**Exercise description**
When a record contains an image, skip the image and retype the rest of that record exactly.

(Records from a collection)

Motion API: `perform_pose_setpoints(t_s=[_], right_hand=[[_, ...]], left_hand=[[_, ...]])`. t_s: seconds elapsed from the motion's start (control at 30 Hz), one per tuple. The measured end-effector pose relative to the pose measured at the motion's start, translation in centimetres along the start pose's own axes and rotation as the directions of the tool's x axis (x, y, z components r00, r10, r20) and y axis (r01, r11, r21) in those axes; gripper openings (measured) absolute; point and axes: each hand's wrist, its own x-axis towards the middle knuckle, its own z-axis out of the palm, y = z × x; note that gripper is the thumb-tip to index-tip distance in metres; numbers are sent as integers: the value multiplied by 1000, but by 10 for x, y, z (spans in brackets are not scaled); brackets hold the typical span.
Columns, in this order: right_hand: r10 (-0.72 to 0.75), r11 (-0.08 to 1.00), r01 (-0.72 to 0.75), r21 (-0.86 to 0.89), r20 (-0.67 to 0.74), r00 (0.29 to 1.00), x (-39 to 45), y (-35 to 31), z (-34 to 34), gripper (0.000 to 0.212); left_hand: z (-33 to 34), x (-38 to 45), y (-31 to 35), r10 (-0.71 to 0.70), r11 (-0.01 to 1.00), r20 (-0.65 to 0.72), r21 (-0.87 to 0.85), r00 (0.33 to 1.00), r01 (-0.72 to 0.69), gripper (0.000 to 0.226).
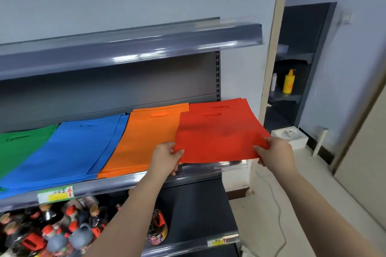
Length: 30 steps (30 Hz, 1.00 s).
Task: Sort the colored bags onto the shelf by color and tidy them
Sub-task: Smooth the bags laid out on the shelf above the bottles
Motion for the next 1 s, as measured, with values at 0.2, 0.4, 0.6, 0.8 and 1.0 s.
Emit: perform_pose_setpoints(t_s=[0.2, 0.4, 0.6, 0.8, 1.0], right_hand=[[-31, 952, 41, -304, 39, 999, 36, 14, 2, 16], [19, 882, 20, -471, 79, 997, 52, 9, 1, 36], [-292, 809, 280, -517, 61, 955, 50, -37, 6, 37], [-560, 617, 615, -491, 276, 781, 25, -162, 70, 37], [-716, 406, 825, -393, 425, 555, -35, -289, 166, 33]], left_hand=[[32, 37, 9, 75, 950, 35, 302, 997, -82, 32], [34, 47, 17, 87, 848, 74, 518, 993, -113, 31], [-6, 34, 11, 245, 706, 19, 682, 969, -192, 33], [-106, 27, -20, 272, 471, 34, 867, 962, -163, 41], [-239, 2, -66, 189, 358, -147, 931, 971, 71, 44]])
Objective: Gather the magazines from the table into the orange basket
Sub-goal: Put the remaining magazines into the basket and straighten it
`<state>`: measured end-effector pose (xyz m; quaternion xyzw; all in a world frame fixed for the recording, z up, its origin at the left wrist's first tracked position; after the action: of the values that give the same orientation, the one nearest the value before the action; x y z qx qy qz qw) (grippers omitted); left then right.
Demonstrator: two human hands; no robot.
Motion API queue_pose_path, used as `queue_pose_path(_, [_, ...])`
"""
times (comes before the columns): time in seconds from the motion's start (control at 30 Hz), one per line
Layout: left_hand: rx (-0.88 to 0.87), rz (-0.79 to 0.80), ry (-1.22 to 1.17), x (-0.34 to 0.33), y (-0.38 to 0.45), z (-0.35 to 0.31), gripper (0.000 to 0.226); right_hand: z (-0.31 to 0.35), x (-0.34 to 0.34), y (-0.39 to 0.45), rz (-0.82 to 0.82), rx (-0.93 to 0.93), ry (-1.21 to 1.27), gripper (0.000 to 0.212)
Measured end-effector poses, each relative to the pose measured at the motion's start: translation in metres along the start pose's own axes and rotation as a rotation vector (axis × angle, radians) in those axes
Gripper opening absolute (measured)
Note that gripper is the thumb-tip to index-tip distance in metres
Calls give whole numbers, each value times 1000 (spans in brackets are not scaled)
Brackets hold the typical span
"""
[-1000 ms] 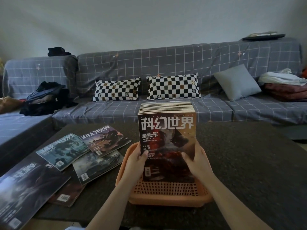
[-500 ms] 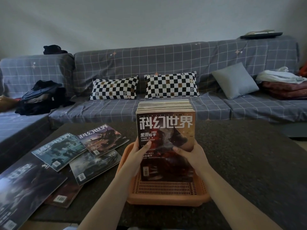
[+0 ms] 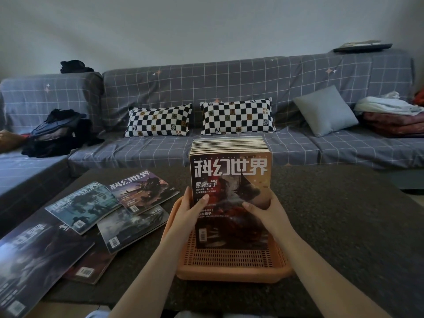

**Reply**
Motion API: `perform_pose_setpoints(t_s=[_], right_hand=[[_, ...]], left_hand=[[_, ...]])`. t_s: seconds elapsed from the motion's start (control at 30 Hz), one per tuple. The measured end-effector pose relative to the pose measured at the motion's start, translation in centimetres along the start pose's own axes and rotation as the directions of the tool's x axis (x, y, z components r00, r10, r20) and y axis (r01, r11, r21) in those axes; gripper openings (measured) absolute; point and axes: each hand's wrist, its own x-axis towards the middle knuckle, its own z-axis out of the palm, y = z × x; note that gripper is the thumb-tip to index-tip distance in metres; numbers are sent as integers: the value multiplied by 1000, but by 10 for x, y, z (spans in brackets are not scaled); brackets hold the typical span.
Columns, in this order: right_hand: r10 (-0.72 to 0.75), r11 (-0.08 to 1.00), r01 (-0.72 to 0.75), r21 (-0.86 to 0.89), r20 (-0.67 to 0.74), r00 (0.29 to 1.00), x (-39 to 45), y (-35 to 31), z (-34 to 34), gripper (0.000 to 0.212); left_hand: z (-33 to 34), x (-38 to 45), y (-31 to 35), r10 (-0.71 to 0.70), r11 (-0.01 to 1.00), r20 (-0.65 to 0.72), r21 (-0.87 to 0.85), r00 (0.33 to 1.00), r01 (-0.72 to 0.69), gripper (0.000 to 0.226).
Length: 30 steps (30 Hz, 1.00 s).
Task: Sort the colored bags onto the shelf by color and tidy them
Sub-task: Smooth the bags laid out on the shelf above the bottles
Motion for the next 1 s, as measured, with values at 0.2, 0.4, 0.6, 0.8 and 1.0 s.
Emit: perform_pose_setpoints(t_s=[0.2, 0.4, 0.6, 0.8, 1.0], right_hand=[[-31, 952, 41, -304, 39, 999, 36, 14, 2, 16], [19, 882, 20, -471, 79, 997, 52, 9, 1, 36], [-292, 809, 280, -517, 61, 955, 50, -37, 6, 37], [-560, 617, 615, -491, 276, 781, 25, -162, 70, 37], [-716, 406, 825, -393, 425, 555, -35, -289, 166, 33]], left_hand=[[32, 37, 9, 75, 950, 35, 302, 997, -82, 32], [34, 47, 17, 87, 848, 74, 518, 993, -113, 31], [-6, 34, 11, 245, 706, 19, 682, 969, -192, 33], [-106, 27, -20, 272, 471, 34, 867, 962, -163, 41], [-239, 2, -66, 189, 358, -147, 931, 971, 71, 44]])
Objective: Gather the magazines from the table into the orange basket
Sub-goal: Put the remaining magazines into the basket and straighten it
`<state>`: measured end-effector pose (xyz m; quaternion xyzw; all in a world frame fixed for the recording, z up, its origin at the left wrist's first tracked position; after the action: of the values that give the same orientation, the one nearest the value before the action; x y z qx qy qz qw) (grippers omitted); left then right.
Demonstrator: two human hands; no robot.
Motion API queue_pose_path, used as `queue_pose_path(_, [_, ...])`
"""
times (comes before the columns): time in seconds from the motion's start (control at 30 Hz), one per line
Layout: left_hand: rx (-0.88 to 0.87), rz (-0.79 to 0.80), ry (-1.22 to 1.17), x (-0.34 to 0.33), y (-0.38 to 0.45), z (-0.35 to 0.31), gripper (0.000 to 0.226); right_hand: z (-0.31 to 0.35), x (-0.34 to 0.34), y (-0.39 to 0.45), rz (-0.82 to 0.82), rx (-0.93 to 0.93), ry (-1.21 to 1.27), gripper (0.000 to 0.212)
Measured end-effector poses, each relative to the pose measured at the motion's start: translation in metres along the start pose's own axes and rotation as a rotation vector (axis × angle, radians) in those axes
Gripper opening absolute (measured)
Note that gripper is the thumb-tip to index-tip distance in metres
Calls give whole numbers, each value times 1000 (spans in brackets are not scaled)
Brackets hold the typical span
"""
[-1000 ms] 
[-500 ms] 
[+0 ms] 

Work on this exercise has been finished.